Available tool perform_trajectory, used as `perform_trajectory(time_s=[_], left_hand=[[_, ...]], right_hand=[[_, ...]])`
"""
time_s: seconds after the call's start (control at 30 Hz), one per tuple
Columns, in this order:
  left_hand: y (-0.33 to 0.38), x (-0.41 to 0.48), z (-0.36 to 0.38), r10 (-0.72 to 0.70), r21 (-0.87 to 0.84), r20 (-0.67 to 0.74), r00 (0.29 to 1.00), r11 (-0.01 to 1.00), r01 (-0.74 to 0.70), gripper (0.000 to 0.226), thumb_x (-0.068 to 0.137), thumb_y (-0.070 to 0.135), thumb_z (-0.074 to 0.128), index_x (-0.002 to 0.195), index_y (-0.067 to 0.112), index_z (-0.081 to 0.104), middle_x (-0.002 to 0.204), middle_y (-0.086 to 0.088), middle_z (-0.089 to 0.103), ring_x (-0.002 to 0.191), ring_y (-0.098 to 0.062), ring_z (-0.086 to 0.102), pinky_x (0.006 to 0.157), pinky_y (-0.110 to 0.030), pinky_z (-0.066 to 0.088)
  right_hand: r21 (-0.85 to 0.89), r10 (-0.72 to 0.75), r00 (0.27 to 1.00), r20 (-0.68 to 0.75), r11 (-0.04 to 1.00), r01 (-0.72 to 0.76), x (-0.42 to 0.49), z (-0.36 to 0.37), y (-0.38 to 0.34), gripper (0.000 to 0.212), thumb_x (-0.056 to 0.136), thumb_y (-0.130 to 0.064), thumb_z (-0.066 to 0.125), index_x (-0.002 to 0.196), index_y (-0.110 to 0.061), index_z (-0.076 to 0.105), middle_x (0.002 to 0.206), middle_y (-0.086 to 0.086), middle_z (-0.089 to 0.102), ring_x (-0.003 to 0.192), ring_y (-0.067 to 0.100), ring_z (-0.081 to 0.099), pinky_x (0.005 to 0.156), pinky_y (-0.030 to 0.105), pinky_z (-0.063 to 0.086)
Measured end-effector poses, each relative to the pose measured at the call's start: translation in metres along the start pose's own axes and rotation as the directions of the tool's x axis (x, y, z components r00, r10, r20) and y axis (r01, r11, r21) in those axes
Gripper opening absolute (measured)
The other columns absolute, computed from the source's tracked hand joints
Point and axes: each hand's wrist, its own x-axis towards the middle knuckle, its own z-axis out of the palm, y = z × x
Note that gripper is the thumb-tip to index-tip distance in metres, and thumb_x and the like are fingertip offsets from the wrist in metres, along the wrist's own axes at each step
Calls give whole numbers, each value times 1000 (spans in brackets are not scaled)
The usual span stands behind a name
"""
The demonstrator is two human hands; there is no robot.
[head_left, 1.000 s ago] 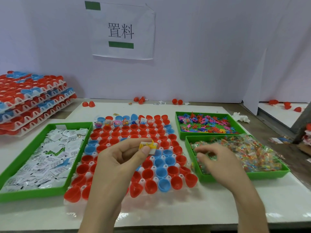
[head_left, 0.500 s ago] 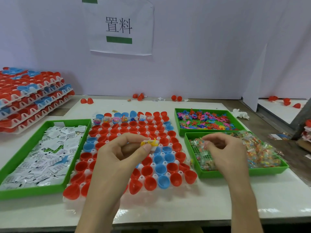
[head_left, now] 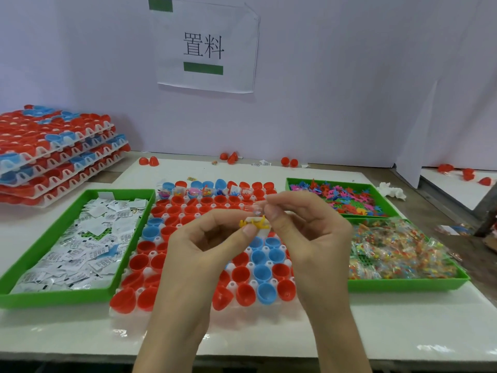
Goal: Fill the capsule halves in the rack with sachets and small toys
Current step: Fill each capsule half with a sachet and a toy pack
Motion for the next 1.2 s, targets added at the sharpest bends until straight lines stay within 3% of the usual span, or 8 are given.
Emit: perform_trajectory(time_s=[0.13, 0.37, 0.5, 0.67, 1.03, 1.2], left_hand=[[-3, 1, -5, 21, 6, -71, 997, 1000, -21, 30, 54, 42, 76, 81, 29, 79, 77, 3, 74, 77, -10, 71, 66, -13, 53], [-6, 3, -12, 35, 55, -80, 996, 998, -31, 20, 55, 36, 80, 71, 26, 74, 73, -1, 71, 72, -12, 68, 61, -14, 52], [-6, 3, -13, 32, 67, -88, 996, 997, -26, 24, 50, 42, 79, 69, 28, 73, 74, 2, 72, 76, -14, 69, 62, -15, 53], [-7, 3, -17, -8, 20, -26, 1000, 1000, 8, 29, 58, 27, 92, 82, 28, 75, 80, -1, 74, 75, -20, 74, 66, -21, 56], [-3, 1, -9, 56, 4, -81, 995, 998, -56, 27, 57, 38, 79, 82, 30, 78, 76, -4, 75, 67, -19, 74, 61, -20, 57], [-5, 2, -9, 69, 8, -96, 993, 998, -69, 23, 59, 35, 78, 80, 27, 78, 75, -4, 75, 67, -19, 74, 62, -20, 57]], right_hand=[[59, 55, 993, 101, 996, -61, 1, 1, -3, 12, 82, -22, 69, 92, -17, 73, 89, -6, 75, 89, 11, 73, 74, 17, 56], [34, 129, 971, 203, 990, -139, 1, 0, -1, 26, 81, 6, 75, 97, -14, 72, 92, -2, 76, 89, 17, 75, 74, 22, 59], [5, 105, 977, 187, 994, -108, 1, 0, -2, 25, 81, 2, 77, 96, -18, 72, 90, -5, 77, 86, 14, 75, 72, 19, 58], [-24, 86, 981, 173, 996, -83, 0, 3, -5, 25, 81, -2, 78, 94, -22, 73, 89, -5, 77, 85, 13, 75, 71, 19, 58], [29, 87, 986, 144, 995, -92, -1, 5, -6, 14, 78, -19, 74, 92, -17, 72, 85, -6, 76, 81, 9, 74, 69, 15, 56], [35, 178, 969, 174, 982, -187, 0, 4, -4, 23, 80, -26, 73, 101, -18, 72, 89, -4, 76, 85, 10, 74, 73, 17, 56]])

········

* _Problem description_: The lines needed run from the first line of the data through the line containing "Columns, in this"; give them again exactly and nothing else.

* _Solution_:
Available tool perform_trajectory, used as `perform_trajectory(time_s=[_], left_hand=[[_, ...]], right_hand=[[_, ...]])`
"""
time_s: seconds after the call's start (control at 30 Hz), one per tuple
Columns, in this order:

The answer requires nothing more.